Using proteomics in combination with a 19th-century surgical technique in which the circulatory systems of two mice are joined together, researchers have demonstrated that a protein found only in the blood of young mice reverses the effects of aging in old mice, according to a study published this week (May 9) in Cell.
“I think it’s a stunning result that, for the first time, points at a secreted protein that maintains the heart in a young state,” cardiologist Deepak Srivastava of the Gladstone Institute of Cardiovascular Disease in San Francisco, who was not involved with the research, told Nature. “That’s pretty remarkable.”
Heart failure in elderly people is often caused by cardiac hypertrophy, a thickening of the heart muscle that results in the shrinking of the chambers within. To understand what causes this age-related thickening, and to search for a way to reverse it, stem cell biologists from Harvard University tested the effect of circulating factors in young blood on aging hearts.
To do so, they turned to a centuries-old technique called heterochronic parabiosis, in which two live animals of different ages are surgically joined together to share blood circulation. Having surgically linked the blood supply of five 2-year-old mice with five 2-month-old mice, the researchers found that, after 4 weeks of exposure to young blood, the older mice’s heart muscles had dramatically thinned and softened.
Using protein-analysis techniques to narrow down the list of what could be responsible for this reversal, the researchers identified a molecule called growth differentiation factor 11 (GDF-11), a circulating factor in young mice that declines with age.

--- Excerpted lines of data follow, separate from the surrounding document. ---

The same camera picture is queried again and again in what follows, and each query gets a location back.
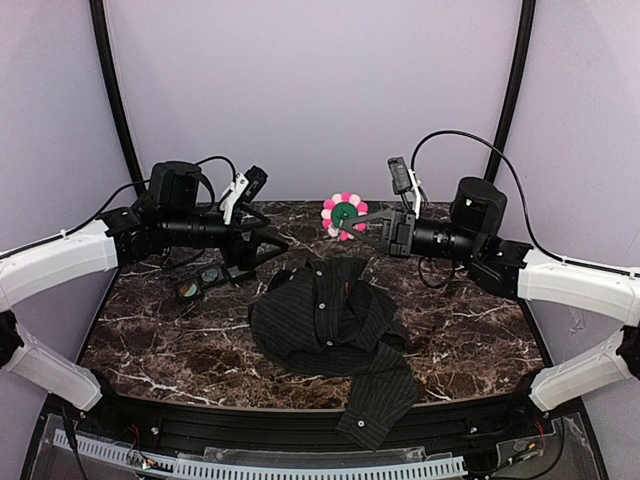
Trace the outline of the teal round button brooch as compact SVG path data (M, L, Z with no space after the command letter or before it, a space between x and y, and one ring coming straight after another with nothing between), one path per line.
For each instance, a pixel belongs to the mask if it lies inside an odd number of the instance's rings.
M221 278L217 268L207 268L200 271L200 278L206 284L216 283Z

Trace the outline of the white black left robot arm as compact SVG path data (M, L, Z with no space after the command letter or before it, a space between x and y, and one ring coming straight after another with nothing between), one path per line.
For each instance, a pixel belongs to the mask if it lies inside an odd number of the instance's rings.
M266 180L256 166L246 173L233 171L221 198L198 204L199 189L213 189L201 165L157 163L149 179L141 181L145 190L132 206L103 205L77 227L2 253L2 369L83 412L108 402L106 382L31 335L19 324L14 307L76 278L138 263L172 247L217 249L224 271L255 270L288 249L266 233L269 218L250 205Z

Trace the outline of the orange green round brooch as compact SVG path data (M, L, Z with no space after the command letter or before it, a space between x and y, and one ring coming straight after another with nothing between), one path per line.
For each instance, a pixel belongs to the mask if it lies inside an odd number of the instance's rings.
M195 296L199 292L199 287L195 283L185 284L179 288L179 294L181 297L190 298Z

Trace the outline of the black pinstriped garment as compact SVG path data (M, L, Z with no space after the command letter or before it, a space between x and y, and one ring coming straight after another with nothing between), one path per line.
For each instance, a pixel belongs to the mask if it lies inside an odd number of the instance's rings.
M282 269L248 310L253 339L274 364L299 374L351 380L335 429L376 450L418 399L404 358L408 335L397 306L362 280L366 260L309 259ZM349 293L345 293L349 282Z

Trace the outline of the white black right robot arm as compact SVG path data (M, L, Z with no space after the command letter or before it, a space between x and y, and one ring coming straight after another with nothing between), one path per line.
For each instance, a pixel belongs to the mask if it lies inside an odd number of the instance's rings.
M621 328L595 347L523 377L514 396L547 412L639 375L639 273L554 259L497 234L507 198L476 177L459 184L447 222L387 209L344 218L343 231L391 257L445 259L464 266L482 290L510 300L546 301L595 312Z

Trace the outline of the pink white beaded brooch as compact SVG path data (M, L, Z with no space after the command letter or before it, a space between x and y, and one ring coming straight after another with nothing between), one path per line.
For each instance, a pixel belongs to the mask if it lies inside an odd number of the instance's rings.
M335 193L323 202L320 213L322 227L330 237L346 242L354 236L342 229L342 223L368 213L369 206L359 195L350 192Z

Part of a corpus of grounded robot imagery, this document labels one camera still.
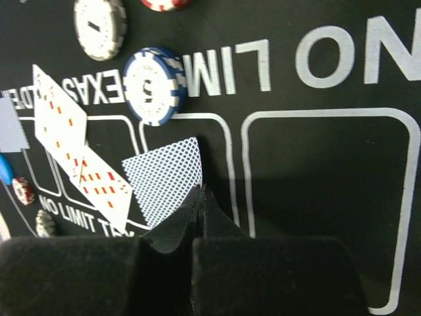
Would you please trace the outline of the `red white chip top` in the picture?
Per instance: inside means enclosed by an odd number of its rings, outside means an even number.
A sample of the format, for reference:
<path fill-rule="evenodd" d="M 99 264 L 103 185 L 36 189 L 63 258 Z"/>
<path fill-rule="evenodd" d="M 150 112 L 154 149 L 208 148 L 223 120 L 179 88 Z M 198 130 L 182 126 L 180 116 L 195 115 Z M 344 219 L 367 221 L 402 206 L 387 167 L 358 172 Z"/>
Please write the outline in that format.
<path fill-rule="evenodd" d="M 151 10 L 170 12 L 186 7 L 191 0 L 141 0 L 141 2 Z"/>

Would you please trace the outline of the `red white chip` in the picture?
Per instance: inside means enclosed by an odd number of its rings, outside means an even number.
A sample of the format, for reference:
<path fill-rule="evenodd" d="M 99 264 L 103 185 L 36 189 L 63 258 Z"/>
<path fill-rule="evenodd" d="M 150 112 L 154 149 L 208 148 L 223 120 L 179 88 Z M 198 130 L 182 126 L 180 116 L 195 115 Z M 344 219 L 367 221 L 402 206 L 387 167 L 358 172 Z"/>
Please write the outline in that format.
<path fill-rule="evenodd" d="M 191 0 L 141 0 L 141 2 L 151 10 L 170 12 L 186 7 Z"/>
<path fill-rule="evenodd" d="M 12 188 L 18 200 L 23 205 L 29 205 L 35 202 L 35 194 L 30 183 L 24 177 L 16 177 L 12 180 Z"/>

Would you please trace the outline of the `grey white chip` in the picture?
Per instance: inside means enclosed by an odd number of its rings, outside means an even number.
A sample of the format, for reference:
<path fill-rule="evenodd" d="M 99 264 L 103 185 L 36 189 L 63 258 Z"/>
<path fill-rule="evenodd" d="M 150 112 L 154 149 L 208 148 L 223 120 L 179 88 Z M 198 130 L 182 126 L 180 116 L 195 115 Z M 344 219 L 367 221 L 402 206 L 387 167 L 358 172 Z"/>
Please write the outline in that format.
<path fill-rule="evenodd" d="M 121 1 L 74 2 L 74 28 L 81 48 L 95 61 L 114 58 L 127 31 L 126 10 Z"/>
<path fill-rule="evenodd" d="M 40 238 L 56 236 L 55 222 L 47 211 L 40 209 L 36 215 L 36 233 Z"/>

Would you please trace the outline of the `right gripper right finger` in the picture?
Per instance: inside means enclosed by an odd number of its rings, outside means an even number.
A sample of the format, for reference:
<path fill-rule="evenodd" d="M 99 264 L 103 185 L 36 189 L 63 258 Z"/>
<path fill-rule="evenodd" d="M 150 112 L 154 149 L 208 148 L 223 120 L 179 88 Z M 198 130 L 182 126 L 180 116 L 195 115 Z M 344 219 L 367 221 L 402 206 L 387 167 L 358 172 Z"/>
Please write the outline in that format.
<path fill-rule="evenodd" d="M 197 198 L 192 245 L 196 315 L 367 315 L 357 268 L 327 237 L 250 238 L 208 187 Z"/>

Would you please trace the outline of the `grey white chip bottom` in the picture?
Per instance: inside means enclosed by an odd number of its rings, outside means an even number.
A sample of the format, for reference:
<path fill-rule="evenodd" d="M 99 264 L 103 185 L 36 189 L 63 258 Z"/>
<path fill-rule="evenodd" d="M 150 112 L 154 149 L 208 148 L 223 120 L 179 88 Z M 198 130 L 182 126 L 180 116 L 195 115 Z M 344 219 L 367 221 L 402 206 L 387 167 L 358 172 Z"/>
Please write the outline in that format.
<path fill-rule="evenodd" d="M 40 209 L 36 215 L 36 233 L 40 238 L 56 236 L 55 222 L 47 211 Z"/>

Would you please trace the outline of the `blue white chip top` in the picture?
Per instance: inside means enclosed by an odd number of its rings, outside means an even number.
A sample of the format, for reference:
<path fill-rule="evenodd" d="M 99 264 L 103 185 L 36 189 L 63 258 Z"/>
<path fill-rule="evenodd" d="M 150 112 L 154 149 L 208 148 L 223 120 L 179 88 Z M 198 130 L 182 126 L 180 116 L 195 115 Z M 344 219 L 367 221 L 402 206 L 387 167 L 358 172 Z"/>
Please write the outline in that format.
<path fill-rule="evenodd" d="M 181 59 L 161 47 L 144 47 L 130 57 L 123 73 L 126 101 L 145 125 L 162 126 L 187 99 Z"/>

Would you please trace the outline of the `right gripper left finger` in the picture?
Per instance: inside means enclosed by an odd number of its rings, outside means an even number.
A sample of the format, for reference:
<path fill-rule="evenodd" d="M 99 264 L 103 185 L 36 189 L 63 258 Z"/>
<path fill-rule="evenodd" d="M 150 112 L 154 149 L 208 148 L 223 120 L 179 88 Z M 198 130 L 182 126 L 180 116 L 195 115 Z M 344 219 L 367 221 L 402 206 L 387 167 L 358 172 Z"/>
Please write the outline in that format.
<path fill-rule="evenodd" d="M 191 315 L 200 187 L 140 237 L 16 237 L 1 244 L 2 315 Z"/>

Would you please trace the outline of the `grey white chip top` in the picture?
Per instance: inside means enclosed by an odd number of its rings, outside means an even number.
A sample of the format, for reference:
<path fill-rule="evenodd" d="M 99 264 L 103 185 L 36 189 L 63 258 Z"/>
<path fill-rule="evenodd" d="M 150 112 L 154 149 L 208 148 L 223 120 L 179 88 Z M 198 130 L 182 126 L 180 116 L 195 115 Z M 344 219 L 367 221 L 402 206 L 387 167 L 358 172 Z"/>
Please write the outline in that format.
<path fill-rule="evenodd" d="M 95 61 L 114 58 L 127 31 L 126 10 L 121 1 L 74 2 L 74 28 L 81 48 Z"/>

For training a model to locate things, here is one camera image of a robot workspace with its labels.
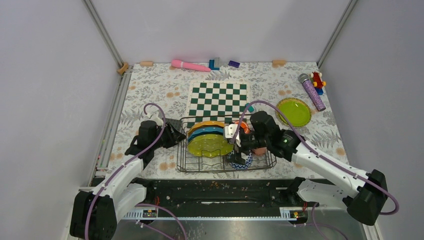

The team then showed old mice treated with GDF-11 for 30 days experienced that same heart rejuvenation as those in the parabiosis experiment, demonstrating that the molecule—which also appears in human blood—may hold promise for treating cardiac aging.
“It’s conceivable that this is just an interesting mouse story,” Richard Lee of the Harvard Stem Cell Institute told ScienceNOW, “but we’re hoping to get data that might tell us that it pertains to humans.”